A chair to which he is obviously clinging, having refused to move. Looking like a deposed king being borne away on his throne, he appears to be both livid with anger and frightened out of his mind.
“This all goes away!” he shouts, making a gesture that takes in the whole casino complex. “Think about it! Money, success, all gone! Just talk to the man, that’s all I’m asking! I’m begging you, please talk to him! Make him give me back my son!”
The men carrying him have eyes like chips of black ice. They betray no expression, pay no heed to their lively burden, hustling him out the casino as he clings awkwardly to the prison of his chair.
What really gets me, what puts the cold fear in my guts, is what happens next. Up in the chair, carried by those he cannot buy or influence, Manning seems to surrender himself to madness, a lunatic in suit and tie. He begins to scream wordlessly, saliva spraying from his mouth, tears leaking from his eyes. As if anguish and fear and frustration have made it impossible to communicate in words, and from now on only screams will do.
I find myself clinging to Randall Shane like Mr. Manning clings to the chair, because it’s either hold on or fall down.
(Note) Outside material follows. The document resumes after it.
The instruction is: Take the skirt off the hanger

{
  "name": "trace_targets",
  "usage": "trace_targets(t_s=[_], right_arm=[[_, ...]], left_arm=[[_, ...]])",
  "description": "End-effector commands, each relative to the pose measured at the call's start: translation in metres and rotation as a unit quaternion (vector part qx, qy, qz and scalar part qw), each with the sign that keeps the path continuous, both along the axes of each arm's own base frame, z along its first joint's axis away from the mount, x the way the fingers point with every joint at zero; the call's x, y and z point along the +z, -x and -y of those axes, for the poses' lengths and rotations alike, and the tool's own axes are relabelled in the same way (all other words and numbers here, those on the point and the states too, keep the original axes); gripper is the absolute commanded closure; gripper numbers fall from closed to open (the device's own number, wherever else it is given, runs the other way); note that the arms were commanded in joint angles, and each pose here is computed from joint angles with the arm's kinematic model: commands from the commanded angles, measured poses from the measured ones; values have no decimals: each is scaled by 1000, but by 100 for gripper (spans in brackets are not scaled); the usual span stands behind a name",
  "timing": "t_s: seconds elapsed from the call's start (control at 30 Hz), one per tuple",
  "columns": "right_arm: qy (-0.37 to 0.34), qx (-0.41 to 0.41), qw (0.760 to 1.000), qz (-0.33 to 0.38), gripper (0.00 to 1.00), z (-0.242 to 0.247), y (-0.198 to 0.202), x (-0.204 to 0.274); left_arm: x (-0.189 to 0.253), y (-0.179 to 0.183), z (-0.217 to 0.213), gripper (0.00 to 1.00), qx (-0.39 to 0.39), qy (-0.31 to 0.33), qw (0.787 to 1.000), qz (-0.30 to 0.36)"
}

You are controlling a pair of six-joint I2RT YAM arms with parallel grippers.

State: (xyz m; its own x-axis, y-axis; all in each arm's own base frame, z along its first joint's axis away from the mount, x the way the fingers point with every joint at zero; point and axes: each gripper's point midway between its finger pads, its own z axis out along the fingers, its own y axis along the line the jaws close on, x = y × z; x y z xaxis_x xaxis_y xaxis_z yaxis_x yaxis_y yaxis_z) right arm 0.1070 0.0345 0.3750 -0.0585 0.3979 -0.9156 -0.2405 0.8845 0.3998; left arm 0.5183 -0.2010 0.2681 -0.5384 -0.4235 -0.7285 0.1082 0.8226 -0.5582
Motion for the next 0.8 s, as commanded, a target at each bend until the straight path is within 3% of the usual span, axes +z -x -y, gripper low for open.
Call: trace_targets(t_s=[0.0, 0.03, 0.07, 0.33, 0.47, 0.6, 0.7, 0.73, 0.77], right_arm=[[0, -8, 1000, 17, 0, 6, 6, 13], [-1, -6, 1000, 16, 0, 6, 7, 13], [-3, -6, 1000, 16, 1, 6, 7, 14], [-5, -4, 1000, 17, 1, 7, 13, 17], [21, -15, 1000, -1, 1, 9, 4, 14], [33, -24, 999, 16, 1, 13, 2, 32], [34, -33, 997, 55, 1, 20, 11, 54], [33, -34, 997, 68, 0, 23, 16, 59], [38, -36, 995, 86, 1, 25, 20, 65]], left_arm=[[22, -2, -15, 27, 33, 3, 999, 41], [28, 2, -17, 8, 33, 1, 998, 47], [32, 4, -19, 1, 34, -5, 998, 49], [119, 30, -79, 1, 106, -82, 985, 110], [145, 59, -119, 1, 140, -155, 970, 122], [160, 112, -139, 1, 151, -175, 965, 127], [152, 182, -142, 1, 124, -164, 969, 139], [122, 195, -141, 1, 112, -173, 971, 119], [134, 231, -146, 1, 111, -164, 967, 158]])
The big guy senses my distress, squeezes my hand.
“Kind of like watching a patient undergo surgery without anesthesia,” he says softly.
“He’s falling apart. Something terrible has happened since we saw him. Something truly awful.”
“We don’t know that,” says Shane consolingly.
“I do.”
Bless the man, he does not argue, but instead decides to take action.
“Be right back,” he assures me, and then strides into the crowd on his long legs.
Be right back? No way am I missing this. So I’m right behind the big guy when he corners the goggle-eyed egg man and goes, “Sal—do they call you Sal?—we have to talk.”
To give him credit, the egg man looks more lost than frightened, although he does catch his breath and shrink back as Shane approaches.
“What are you doing here?” he demands, protuberant eyes rolling around like big white marbles in a jar of oil. “Are you nuts? You want to wreck everything, is that it?”